氯化胆碱-1,3-丁二醇与乙醇提取的荔枝壳原花青素的ABTS+自由基清除能力结果见图8，结果显示，两种溶剂提取的原花青素都具有良好的ABTS+自由基清除能力，在76.72 μg/mL 时两者清除率均可达100%，其IC50值分别在23.82 μg PE/mL 与31.56 μg PE/mL，氯化胆碱-1,3-丁二醇提取的原花青素清除ABTS+自由基能力更强。

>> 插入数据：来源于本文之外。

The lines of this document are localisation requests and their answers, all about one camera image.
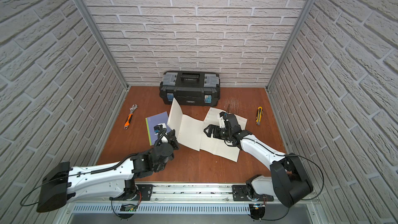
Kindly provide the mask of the purple cover notebook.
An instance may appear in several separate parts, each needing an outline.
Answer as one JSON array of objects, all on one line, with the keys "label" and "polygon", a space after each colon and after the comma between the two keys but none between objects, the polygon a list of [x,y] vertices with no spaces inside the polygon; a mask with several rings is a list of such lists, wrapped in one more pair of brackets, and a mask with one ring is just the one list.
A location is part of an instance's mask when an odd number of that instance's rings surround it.
[{"label": "purple cover notebook", "polygon": [[163,112],[146,118],[147,132],[149,137],[149,143],[151,146],[154,145],[155,141],[158,138],[158,134],[154,133],[154,126],[158,124],[163,124],[163,126],[167,129],[167,133],[171,131],[170,127],[167,125],[168,118],[169,116],[167,112]]}]

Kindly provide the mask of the green cover notebook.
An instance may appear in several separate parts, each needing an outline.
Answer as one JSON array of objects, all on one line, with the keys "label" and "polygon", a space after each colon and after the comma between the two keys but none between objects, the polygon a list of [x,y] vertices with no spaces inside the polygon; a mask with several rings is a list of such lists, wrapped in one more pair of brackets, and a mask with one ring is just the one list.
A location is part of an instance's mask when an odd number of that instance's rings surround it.
[{"label": "green cover notebook", "polygon": [[223,140],[208,138],[204,133],[203,121],[184,115],[177,100],[173,100],[167,125],[175,130],[179,144],[237,162],[240,149],[226,145]]}]

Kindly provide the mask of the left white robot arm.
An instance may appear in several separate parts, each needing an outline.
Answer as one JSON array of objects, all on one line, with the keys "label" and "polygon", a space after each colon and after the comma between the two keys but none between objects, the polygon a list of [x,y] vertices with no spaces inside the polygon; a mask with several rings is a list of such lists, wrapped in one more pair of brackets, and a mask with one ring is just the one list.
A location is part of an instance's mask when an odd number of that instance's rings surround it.
[{"label": "left white robot arm", "polygon": [[137,195],[135,179],[163,171],[177,149],[175,130],[163,128],[150,149],[127,155],[119,162],[92,167],[71,167],[69,162],[62,162],[37,186],[40,194],[36,211],[50,212],[82,198],[133,199]]}]

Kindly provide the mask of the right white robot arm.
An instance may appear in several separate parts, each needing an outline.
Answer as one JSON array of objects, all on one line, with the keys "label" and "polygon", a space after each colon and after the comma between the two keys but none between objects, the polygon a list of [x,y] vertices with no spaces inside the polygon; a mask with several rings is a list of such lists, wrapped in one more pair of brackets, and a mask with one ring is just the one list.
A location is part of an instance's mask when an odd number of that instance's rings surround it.
[{"label": "right white robot arm", "polygon": [[314,191],[301,162],[304,157],[285,154],[261,142],[252,132],[241,128],[234,114],[221,112],[219,125],[208,125],[204,133],[209,138],[223,140],[227,146],[237,147],[252,155],[269,169],[270,180],[256,175],[246,181],[245,192],[251,200],[272,196],[285,207],[291,207]]}]

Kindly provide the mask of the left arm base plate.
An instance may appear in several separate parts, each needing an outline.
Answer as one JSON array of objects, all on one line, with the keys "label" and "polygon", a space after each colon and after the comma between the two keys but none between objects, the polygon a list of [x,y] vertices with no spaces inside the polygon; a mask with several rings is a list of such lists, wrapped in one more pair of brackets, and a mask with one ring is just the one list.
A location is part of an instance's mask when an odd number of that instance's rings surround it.
[{"label": "left arm base plate", "polygon": [[119,196],[109,197],[109,199],[115,201],[149,201],[152,196],[153,187],[154,185],[126,184]]}]

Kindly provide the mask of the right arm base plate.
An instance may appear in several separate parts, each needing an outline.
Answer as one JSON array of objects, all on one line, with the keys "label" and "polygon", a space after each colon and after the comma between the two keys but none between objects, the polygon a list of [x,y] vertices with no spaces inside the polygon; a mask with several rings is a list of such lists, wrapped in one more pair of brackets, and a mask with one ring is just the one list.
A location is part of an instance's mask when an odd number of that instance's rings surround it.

图8 荔枝壳原花青素对ABTS+自由基清除率曲线Fig.8 ABTS free radical scavenging curve of litchi pericarp procyanidins

氯化胆碱-1,3-丁二醇提取的荔枝壳原花青素提取物具有更好的抗氧化活性，这可能与氯化胆碱-1,3-丁二醇荔枝壳提取液中总酚、总黄酮以及原花青素含量显著高于70%乙醇荔枝壳提取液有关（P＜0.05）。抗氧化物质清除自由基的本质是电子的转移，即自由基从抗氧化物质上获得电子转变为中性分子的形式[36,37]。Mirahmadi 等[38]认为酚类物质的含量与自由基清除之间存在显著相关性，酚类物质含量越高，其提供电子的能力越强，即自由基清除能力也就越强。而Bu[39]和Fu 等[40]研究表明，相较于传统有机试剂，低共熔溶剂提取酚类物质的能力更强，其提取物的抗氧化能力也更强。所以，氯化胆碱-1,3-丁二醇提取物的酚类物质含量越高，其抗氧化能力就越强。

3 结论

本文通过比较4 种低共熔溶剂与70%（V/V）乙醇提取法对荔枝壳提取液中原花青素含量及mDP、总酚和总黄酮含量、单体成分组成及ORAC 活性的影响，筛选出氯化胆碱-1,3-丁二醇为最佳提取溶剂。进一步考察了料液比、DES 摩尔比、DES 含水量、提取时间及提取温度5 个单因素对原花青素提取得率的影响，结合正交试验优化得到荔枝壳原花青素的最佳提取工艺：氯化胆碱-1,3-丁二醇为溶剂，料液比1:20（g/mL），溶剂摩尔比1:4，含水量50%（V/V），提取温度60 ℃，提取时间90 min。在此条件下测得的荔枝壳原花青素含量为5.07 mg PE/mL，是70%（V/V）乙醇提取液的1.4 倍。氯化胆碱-1,3-丁二醇提取物的ORAC 值以及清除DPPH 和ABTS自由基的IC50值分别为5 496.25 μmol TE/mL、27.35 μg PE/mL 和23.82 μg PE/mL，均优于70%（V/V）乙醇提取液（3 370.17 μmol TE/mL、36.41 μg PE/mL和 31.56 μg PE/mL）。本试验为荔枝壳原花青素的绿色高效提取和高值化利用提供理论依据和技术支撑。